2007-04-08 09:14:12 · 4 answers · asked by turbocharged 1 in Arts & Humanities History

4 answers

"Strange Fruit", 1944, is a song most famously performed by Billie Holiday that condemns American racism, particularly the practice of lynching and burning African Americans that was prevalent in the South at the time when it was written.
http://en.wikipedia.org/wiki/Strange_Fruit

"I'm an Indian Too" is a song from the 1946 musical Annie Get Your Gun, by Irving Berlin. Although typical of mid 20th century views of Native Americans, it is often considered racist and demeaning from a contemporary perspective.
http://en.wikipedia.org/wiki/I%27m_an_Indian_Too

"Deportee (Plane Wreck at Los Gatos)" is a protest song with lyrics by Woody Guthrie detailing the crash of a plane near Los Gatos Canyon in Fresno County, California on 1948-01-29 and what Guthrie considered the racist mistreatment of the passengers before and after the accident. The crash resulted in the deaths of four americans and 28 illegal immigrant farm workers who were being deported from California back to Mexico.
http://en.wikipedia.org/wiki/Deportee_%28Plane_Wreck_at_Los_Gatos%29

"Rollin' Stone", a 1948 Muddy Waters blues song that was the inspiration for the name of the band and the magazine.
http://en.wikipedia.org/wiki/Rollin%27_Stone

"The Third Man Theme", an instrumental written and performed by Anton Karas for the soundtrack to the film The Third Man (1949) about the post-war Austrian city of Vienna, just after the Second World War, when it was divided between the Allied powers of Britain, France, the USA and the USSR.
http://en.wikipedia.org/wiki/The_Third_Man_Theme

"Sixteen Tons" is a song about the misery of coal mining, written in 1947 by U.S. country singer Merle Travis.
http://en.wikipedia.org/wiki/Sixteen_Tons

"White Christmas" was re-recorded on 1947-03-18, and became the most famous version, the biggest selling single of all time with an estimated 50 million copies sold. "[Irving] Berlin wrote the song in early 1940. The original verse pokes fun at a well-off Los Angeleno who, amid orange and palm trees, longs for traditional Christmas "up north." Berlin later dropped the verse but kept the now-famous chorus."
http://en.wikipedia.org/wiki/White_Christmas_%28song%29

"Dirty Old Town" is a song written by Ewan MacColl in 1949, and made popular by The Dubliners. "The song paints an evocative yet ultimately bitter picture of industrial Northern England, and presages to some extent the Angry Young Man school of the 1950s."
http://en.wikipedia.org/wiki/Dirty_Old_Town

"Rock Around the Clock" is a blues-based song from 1952, one of the first rock-and-roll songs.
http://en.wikipedia.org/wiki/Rock_Around_the_Clock

"Work With Me, Annie", January 14, 1954, one of the first hitsongs the FCC tried to ban due to its "overtly sexual lyrics". It's part of the "The Rock and Roll Hall of Fame's 500 Songs that Shaped Rock and Roll list".
http://en.wikipedia.org/wiki/Work_With_Me%2C_Anniehttp://en.wikipedia.org/wiki/Work_With_Me%2C_Annie

"Non, je ne regrette rien", 1956, made famous by French singer Édith Piaf, who dedicated her recording of the song to the French Foreign Legion.
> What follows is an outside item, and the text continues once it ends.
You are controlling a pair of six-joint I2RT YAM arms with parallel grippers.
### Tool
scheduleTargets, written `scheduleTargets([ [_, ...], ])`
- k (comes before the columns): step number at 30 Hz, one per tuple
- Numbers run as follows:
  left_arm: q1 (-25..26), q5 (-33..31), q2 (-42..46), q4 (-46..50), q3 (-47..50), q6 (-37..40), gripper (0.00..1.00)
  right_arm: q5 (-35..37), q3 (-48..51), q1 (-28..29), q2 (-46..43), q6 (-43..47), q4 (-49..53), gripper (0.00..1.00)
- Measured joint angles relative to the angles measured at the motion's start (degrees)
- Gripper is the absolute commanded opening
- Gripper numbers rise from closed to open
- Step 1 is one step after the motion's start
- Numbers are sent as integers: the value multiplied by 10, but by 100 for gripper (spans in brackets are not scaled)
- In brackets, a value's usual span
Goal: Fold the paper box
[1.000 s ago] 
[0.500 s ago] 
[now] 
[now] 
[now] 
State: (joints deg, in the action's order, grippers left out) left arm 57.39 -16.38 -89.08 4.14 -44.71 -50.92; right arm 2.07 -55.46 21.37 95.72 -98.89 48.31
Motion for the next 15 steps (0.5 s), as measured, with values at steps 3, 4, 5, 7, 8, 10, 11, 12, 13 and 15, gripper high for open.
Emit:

At the time of the recording, France was engaged in a military conflict, the Algerian War of Independence (1956–1962), and the Legion—who had backed a temporary putsch by the French military against the civilian leadership of Algeria—adopted the song when their resistance was broken in April 1961, singing it as they were ordered at gunpoint aboard evacuation vehicles. The song remains popular with the Legion and is sung when they are on parade.
http://en.wikipedia.org/wiki/Non%2C_je_ne_regrette_rien

"Tom Dooley" is an old North Carolina folk song. It is best known today because of a hit version recorded in 1958 by The Kingston Trio. It tells the story of impoverished Confederate veteran Tom Dula, convicted of of the murder his girlfriend and hanged in 1868.
http://en.wikipedia.org/wiki/Tom_Dooley_%28song%29

"Never On Sunday" ("Pote tin Kyriaki"), 1960, the theme song of the Greek/French movie of the same name. It won the Academy Award for Best Song. It tells the story of Ilya, a prostitute-with-golden-heart who lives in the port of Piraeus in Greece, and refuses to work on Sundays.
http://en.wikipedia.org/wiki/Never_on_Sunday_%28song%29

2007-04-08 10:49:48 · answer #1 · answered by Erik Van Thienen 7 · 1 0

Hm... I'm gonna include at least one song from the 50's, if that's alright. Led Zeppelin - Communication Breakdown The Police - Roxanne Ramones - Blitzkrieg Bop R.E.M. - Losing My Religion Rage Against the Machine - Take the Power Back The Clash - London Calling The Jimi Hendrix Experience - All Along the Watchtower Chuck Berry - Johnny B. Goode Radiohead - Bodysnatchers Free - All Right Now Judas Priest - A Touch of Evil Sly & The Family Stone - Thank You Black Sabbath - Heaven and Hell Led Zeppelin - Custard Pie The Jimi Hendrix Experience - Purple Haze Led Zeppelin - The Rover Beach Boys - California Girls Judas Priest - Electric Eye Led Zeppelin - Ten Years Gone John Lennon - Imagine I can live without them of course, but I listen to these songs a bit more than I do other songs. Especially the first five.

2016-05-20 01:13:55 · answer #2 · answered by ? 3 · 0 0

1945 Songs

2016-10-21 22:55:52 · answer #3 · answered by Anonymous · 0 0

Try looking at the work of Ramblin' Jack Elliott, Woody Guthrie, Joan Baez, Phil Ochs and Bob Dylan.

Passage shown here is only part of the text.